Didi Stone, Le Juiice ou encore Kelly Massol, à l’affiche de la docu-série “Cheveux Afro”

Signé Rachel Kwarteng ce projet en 5 épisodes redonne ses lettres de noblesse au mouvement nappy en France, et plonge dans les mécanismes du monde du défrisage. Rencontre avec la réalisatrice.

Crédit photo : Wendel Nazaire

C’est un véritable révolution capillaire et surtout sociétale. Depuis plusieurs années maintenant de nombreuses femmes noires se délestent des diktats de la beauté qui les obligeaient à se lisser les cheveux.
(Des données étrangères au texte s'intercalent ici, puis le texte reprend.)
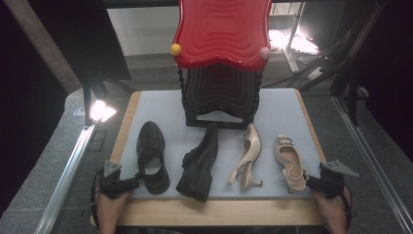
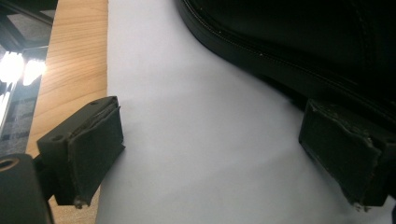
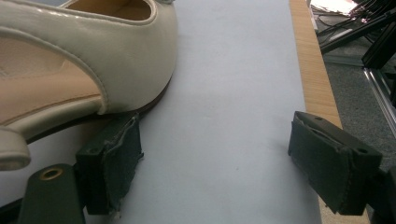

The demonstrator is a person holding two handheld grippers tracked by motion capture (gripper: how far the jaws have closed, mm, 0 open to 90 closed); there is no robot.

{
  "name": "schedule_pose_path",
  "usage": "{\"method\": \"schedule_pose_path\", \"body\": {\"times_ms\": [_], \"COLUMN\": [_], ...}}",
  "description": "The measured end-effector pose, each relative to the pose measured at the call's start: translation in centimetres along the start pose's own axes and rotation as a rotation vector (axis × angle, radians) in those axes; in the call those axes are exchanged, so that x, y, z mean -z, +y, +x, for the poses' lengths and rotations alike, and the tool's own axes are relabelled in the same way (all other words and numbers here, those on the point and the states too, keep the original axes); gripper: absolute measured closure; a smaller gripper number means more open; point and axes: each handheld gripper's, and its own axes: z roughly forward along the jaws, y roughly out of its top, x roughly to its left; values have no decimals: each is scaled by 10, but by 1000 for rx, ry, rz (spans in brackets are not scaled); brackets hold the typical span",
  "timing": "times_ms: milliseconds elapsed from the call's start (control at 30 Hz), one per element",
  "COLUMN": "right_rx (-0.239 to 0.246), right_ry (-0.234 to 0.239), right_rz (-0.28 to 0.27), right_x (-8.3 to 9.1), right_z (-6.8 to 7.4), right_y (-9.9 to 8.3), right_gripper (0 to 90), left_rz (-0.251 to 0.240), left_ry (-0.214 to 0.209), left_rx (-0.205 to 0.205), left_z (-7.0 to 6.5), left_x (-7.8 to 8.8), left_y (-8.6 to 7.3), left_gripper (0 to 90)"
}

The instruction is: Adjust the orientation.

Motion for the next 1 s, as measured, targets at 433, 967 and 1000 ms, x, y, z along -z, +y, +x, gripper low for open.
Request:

Récemment le député guadeloupéen Olivier Serva, réussi à faire passer à l’Assemblée nationale un texte qui vise à sanctionner la «discrimination capillaire», permettant ainsi à chacun de respecter sa nature de cheveux sur son lieu de travail. Particulièrement celles aux cheveux afro à qui on répète souvent que leurs cheveux ne sont pas professionnels. Dans son documentaire “Cheveux afro”, découpé en 5 épisodes de 12 minutes, Rachel Kwarteng, revient sur des années de discrimination dans la société française. Rencontre.

D’un défrisage raté au mouvement nappy

ANCRÉ : Quelle est ta définition du cheveu afro ?

Rachel Kwarteng : Je ne sais pas si j’en ai vraiment une. Récemment j’avais une conversation avec une de mes amies et pour elle le cheveux afro, les cheveux afro, c’étaient les cheveux crépus. Alors que pour moi ce sont les cheveux crépus, frisés, bouclés. Je n’ai pas vraiment de définition si ce n’est que ce sont les cheveux d’un d’une personne qui a une ascendance africaine.

Qu’est-ce qui a initié ta volonté de faire ce documentaire ?

RK : Ça part d’un défrisage raté. Je me suis défrisée pendant 12 ans, je voulais vraiment avoir les cheveux lisses, parce que j’avais eu l’habitude d’être comme ça. Je disais à mes amies et à ma soeur que les cheveux nappy ce n’était pas pour moi, que ça ne m’allait pas et que je voulais avoir les cheveux lisses. J’ai commencé à faire des défrisages moi-même, jusqu’au jour où je me suis brûlée l’arrière du crâne, ça a été une catastrophe. J’ai pris conscience que je n’avais pas envie d’être stressée avant chaque défrisage, par peur que ça se passe mal. Mais je voulais quand même avoir les cheveux lisses. J’ai fait un lissage brésilien, et ça a aussi été un raté. Je me suis alors demandé : « Pourquoi forcer ? Pourquoi je veux autant avoir les cheveux lisses ? ».

Et je ne suis pas la seule, c’est pareil pour les filles qui sont autour de moi, aux États-Unis, en Afrique et à Londres. J’ai réalisé qu’il y avait un problème. En faisant mes recherches j’ai vite compris que c’est un problème qui est lié à l’esclavage. Et si je pensais vraiment tout connaître sur le cheveu j’ai compris qu’il y avait une nécessité à faire un documentaire. Parce qu’on parle pas assez de nous, que peu de sujets sont portés sur la communauté afro alors qu’ils sont multiples.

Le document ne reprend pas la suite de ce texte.